| ABOUT THIS TASK |
Find every line in the records that holds the string "give". Copy each one.

(Data extracted from a collection)
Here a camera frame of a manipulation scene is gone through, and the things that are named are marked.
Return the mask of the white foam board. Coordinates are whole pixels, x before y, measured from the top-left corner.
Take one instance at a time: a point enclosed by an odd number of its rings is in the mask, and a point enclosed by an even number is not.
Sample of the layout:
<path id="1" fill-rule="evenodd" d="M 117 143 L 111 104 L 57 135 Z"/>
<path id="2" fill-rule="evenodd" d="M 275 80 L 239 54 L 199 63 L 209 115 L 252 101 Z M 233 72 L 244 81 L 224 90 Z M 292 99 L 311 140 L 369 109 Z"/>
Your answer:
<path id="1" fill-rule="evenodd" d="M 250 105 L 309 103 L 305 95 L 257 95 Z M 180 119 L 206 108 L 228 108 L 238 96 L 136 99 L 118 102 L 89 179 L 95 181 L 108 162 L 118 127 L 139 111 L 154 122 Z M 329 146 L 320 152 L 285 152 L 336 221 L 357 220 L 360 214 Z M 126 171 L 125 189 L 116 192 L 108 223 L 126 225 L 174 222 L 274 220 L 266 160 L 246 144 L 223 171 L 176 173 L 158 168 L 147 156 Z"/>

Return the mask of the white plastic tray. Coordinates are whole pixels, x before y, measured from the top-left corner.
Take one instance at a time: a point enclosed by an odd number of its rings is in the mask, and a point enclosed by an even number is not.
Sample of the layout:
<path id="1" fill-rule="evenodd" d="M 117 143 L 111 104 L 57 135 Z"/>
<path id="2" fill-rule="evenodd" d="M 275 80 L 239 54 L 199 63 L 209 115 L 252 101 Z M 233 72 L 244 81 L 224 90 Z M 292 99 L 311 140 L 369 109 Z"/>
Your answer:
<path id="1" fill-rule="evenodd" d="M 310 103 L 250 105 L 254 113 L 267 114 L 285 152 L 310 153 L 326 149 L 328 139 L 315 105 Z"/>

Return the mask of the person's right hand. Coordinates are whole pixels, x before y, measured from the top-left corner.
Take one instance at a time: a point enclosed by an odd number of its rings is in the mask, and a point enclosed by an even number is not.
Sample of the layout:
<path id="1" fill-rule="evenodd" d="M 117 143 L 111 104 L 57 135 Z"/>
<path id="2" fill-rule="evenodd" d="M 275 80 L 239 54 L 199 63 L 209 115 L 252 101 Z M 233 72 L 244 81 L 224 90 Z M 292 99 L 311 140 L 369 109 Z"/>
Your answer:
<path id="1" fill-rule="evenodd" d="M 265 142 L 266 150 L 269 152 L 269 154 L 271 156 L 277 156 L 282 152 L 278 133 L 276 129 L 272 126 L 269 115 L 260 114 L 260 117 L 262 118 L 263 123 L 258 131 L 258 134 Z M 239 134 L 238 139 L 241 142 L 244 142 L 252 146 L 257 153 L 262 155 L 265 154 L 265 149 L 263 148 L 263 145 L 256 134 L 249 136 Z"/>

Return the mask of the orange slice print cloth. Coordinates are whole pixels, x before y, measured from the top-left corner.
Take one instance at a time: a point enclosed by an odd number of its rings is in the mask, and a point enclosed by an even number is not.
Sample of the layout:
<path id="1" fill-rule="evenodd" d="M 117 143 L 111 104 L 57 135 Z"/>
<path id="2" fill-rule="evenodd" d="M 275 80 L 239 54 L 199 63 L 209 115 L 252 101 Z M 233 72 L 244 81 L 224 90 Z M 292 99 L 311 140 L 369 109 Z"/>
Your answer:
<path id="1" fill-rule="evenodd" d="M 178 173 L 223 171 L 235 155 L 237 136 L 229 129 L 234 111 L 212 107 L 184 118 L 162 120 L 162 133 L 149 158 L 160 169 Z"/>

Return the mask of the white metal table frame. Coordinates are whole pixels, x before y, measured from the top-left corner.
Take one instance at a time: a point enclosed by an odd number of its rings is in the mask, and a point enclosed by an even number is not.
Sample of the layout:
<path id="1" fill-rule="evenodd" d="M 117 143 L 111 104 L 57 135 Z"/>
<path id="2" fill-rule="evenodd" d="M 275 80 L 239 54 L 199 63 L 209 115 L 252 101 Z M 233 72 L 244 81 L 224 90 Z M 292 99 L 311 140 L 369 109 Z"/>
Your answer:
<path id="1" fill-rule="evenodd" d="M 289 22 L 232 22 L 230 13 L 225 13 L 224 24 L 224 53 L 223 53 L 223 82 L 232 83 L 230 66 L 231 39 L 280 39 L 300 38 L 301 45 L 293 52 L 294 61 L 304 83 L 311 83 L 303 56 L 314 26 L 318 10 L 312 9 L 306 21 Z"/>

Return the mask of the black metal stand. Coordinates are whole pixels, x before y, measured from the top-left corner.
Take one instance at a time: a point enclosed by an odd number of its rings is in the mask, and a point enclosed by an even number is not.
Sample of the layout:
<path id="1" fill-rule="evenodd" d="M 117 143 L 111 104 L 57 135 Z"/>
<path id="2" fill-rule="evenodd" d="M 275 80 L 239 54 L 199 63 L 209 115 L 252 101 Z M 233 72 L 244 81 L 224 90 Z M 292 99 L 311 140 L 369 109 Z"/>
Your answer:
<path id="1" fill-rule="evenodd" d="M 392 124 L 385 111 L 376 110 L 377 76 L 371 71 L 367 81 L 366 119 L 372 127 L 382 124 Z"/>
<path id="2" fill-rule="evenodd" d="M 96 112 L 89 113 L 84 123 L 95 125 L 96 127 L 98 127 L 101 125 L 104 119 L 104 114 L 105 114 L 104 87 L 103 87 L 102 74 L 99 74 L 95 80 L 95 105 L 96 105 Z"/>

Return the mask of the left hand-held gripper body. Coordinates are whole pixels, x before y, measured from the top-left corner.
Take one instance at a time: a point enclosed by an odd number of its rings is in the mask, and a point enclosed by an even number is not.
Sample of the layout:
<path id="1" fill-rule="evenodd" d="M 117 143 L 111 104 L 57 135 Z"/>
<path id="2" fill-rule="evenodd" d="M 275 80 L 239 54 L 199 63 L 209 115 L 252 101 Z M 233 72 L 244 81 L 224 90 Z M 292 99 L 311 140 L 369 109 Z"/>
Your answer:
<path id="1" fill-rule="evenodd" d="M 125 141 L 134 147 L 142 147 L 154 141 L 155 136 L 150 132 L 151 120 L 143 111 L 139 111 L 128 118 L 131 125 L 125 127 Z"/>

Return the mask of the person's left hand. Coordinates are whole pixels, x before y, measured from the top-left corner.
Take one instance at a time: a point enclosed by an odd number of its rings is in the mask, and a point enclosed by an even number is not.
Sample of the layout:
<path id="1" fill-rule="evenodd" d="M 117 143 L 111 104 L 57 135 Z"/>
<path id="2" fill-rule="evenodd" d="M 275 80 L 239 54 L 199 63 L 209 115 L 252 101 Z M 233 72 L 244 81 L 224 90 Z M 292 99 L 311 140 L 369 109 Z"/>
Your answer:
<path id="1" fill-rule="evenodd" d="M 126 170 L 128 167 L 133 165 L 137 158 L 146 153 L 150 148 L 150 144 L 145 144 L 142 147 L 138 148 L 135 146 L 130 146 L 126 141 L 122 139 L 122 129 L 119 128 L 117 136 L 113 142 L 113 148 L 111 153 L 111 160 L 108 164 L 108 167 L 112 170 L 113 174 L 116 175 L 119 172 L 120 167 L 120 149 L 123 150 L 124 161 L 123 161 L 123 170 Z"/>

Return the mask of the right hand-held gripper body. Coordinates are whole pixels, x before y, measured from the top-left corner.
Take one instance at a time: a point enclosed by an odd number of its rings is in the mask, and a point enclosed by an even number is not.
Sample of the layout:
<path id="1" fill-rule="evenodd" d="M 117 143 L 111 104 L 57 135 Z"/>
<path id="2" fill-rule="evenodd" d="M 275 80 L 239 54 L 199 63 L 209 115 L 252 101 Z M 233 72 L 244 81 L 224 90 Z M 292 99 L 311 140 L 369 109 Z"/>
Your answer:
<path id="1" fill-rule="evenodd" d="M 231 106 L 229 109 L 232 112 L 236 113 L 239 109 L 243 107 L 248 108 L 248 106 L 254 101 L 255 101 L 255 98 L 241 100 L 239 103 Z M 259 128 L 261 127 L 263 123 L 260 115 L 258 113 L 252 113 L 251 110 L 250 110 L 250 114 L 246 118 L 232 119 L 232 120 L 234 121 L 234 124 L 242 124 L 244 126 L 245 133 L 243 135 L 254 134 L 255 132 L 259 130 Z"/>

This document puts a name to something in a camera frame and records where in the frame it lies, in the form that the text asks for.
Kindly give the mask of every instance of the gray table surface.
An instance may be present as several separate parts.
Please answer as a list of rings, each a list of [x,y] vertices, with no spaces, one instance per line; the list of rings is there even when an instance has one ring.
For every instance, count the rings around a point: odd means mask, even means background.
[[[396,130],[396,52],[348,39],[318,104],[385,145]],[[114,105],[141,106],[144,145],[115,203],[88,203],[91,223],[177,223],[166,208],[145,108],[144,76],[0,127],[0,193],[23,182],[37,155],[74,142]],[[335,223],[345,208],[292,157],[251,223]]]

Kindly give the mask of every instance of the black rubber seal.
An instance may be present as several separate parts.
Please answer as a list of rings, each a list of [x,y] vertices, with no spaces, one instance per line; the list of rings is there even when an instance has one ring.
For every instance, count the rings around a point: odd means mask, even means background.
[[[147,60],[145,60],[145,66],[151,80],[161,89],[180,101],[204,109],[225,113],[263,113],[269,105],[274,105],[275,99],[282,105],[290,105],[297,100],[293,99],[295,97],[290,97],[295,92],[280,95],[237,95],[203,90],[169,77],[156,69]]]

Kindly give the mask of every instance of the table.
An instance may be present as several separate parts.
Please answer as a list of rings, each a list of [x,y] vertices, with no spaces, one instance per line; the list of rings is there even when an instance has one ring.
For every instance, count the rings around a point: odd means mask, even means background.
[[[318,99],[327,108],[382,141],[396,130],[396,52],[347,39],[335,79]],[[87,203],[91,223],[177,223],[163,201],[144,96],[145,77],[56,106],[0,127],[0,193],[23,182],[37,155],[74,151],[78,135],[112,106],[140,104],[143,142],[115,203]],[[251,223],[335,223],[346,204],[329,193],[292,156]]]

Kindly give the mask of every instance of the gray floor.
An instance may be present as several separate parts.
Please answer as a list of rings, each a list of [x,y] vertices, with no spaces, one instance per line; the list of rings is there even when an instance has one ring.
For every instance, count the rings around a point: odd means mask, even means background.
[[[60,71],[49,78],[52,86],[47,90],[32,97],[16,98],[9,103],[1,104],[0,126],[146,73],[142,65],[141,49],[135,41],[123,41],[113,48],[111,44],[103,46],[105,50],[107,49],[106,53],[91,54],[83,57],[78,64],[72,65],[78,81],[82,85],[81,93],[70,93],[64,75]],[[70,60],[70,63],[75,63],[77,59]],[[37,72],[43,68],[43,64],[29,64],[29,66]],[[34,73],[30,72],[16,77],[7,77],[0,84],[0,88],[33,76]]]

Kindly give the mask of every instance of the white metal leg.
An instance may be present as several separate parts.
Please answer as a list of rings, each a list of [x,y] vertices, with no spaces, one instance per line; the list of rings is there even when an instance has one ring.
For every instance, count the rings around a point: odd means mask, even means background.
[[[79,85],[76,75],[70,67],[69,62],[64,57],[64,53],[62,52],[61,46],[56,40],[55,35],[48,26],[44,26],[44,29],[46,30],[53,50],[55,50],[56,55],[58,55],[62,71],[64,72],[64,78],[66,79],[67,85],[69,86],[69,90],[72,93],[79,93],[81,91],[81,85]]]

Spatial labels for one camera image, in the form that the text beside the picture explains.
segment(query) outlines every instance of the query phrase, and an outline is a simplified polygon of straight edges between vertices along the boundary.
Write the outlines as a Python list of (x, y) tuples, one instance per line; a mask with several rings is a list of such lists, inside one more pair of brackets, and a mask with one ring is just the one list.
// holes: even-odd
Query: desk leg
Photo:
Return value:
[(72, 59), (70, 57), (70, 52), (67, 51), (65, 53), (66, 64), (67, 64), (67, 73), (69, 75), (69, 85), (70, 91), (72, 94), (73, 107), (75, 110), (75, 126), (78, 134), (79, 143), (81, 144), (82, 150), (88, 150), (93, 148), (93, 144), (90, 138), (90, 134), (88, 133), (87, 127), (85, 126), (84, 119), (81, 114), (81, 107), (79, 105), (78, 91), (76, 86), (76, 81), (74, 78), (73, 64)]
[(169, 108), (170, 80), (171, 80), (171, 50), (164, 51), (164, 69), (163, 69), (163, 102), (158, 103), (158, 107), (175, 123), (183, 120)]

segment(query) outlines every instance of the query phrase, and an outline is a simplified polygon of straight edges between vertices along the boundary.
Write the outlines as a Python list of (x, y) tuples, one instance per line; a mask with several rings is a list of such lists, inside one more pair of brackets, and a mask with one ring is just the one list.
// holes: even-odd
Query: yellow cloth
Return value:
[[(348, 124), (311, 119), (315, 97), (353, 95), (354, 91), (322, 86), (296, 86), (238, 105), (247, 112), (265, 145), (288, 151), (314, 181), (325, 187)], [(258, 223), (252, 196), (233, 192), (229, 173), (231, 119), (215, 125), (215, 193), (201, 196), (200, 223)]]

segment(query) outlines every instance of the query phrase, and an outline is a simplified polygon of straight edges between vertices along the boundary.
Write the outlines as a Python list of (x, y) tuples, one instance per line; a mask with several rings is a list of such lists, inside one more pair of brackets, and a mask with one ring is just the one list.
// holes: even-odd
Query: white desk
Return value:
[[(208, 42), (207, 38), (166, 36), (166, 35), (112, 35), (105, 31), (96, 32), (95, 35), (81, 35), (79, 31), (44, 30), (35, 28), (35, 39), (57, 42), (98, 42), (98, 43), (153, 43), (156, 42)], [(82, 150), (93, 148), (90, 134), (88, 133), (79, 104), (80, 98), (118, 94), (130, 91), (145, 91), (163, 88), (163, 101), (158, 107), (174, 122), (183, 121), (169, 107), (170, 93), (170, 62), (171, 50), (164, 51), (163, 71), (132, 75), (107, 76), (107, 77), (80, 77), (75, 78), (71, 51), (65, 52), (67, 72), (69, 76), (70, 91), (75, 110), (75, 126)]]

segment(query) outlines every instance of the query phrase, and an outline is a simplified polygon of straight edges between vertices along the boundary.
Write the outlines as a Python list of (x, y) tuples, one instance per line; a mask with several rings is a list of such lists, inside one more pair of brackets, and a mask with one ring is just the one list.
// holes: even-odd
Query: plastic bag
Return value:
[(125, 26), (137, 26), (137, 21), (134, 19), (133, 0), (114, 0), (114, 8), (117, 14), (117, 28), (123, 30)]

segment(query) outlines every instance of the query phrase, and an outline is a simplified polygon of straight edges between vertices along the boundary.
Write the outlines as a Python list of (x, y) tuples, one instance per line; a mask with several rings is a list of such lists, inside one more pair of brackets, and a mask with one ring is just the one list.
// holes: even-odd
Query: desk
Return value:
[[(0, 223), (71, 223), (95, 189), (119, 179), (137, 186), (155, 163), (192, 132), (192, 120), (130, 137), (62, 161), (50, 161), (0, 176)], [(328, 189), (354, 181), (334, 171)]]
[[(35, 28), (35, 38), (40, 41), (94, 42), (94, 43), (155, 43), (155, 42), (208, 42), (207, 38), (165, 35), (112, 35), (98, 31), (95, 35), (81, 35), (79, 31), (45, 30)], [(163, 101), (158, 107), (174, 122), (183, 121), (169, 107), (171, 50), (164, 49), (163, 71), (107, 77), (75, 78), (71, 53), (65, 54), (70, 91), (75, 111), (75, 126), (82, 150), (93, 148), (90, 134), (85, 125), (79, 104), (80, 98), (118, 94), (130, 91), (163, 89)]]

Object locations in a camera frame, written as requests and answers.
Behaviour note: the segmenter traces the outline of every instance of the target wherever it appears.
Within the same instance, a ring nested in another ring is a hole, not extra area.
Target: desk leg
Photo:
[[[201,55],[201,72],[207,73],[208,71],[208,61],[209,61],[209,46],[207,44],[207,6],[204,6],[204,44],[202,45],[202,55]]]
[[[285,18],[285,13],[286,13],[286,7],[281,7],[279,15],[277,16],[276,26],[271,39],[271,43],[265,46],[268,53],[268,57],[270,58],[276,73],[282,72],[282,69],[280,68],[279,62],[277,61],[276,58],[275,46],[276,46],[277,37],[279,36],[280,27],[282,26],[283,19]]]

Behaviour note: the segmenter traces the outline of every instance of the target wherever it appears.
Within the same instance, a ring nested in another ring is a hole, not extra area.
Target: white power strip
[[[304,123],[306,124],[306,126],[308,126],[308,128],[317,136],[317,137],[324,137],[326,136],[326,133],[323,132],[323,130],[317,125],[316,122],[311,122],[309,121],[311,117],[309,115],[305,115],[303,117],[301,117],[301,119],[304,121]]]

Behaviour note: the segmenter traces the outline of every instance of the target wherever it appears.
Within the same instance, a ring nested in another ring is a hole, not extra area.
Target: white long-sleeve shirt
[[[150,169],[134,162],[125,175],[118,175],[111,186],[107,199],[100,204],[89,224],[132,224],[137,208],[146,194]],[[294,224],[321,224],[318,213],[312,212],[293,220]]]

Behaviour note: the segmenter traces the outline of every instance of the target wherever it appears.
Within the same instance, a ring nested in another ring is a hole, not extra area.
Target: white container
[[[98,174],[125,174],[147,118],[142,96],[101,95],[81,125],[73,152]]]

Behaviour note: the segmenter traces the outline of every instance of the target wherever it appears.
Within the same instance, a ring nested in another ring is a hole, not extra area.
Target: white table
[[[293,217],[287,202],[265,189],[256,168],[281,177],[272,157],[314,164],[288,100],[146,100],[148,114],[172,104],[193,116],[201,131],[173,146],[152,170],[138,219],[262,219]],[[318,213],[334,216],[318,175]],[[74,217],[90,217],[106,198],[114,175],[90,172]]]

| SOLUTION |
Kindly give the mask of every instance of the gray table surface.
Kindly give the mask of every instance of the black rubber seal.
Kindly give the mask of every instance of the table.
Kindly give the mask of every instance of the gray floor.
Kindly give the mask of every instance of the white metal leg.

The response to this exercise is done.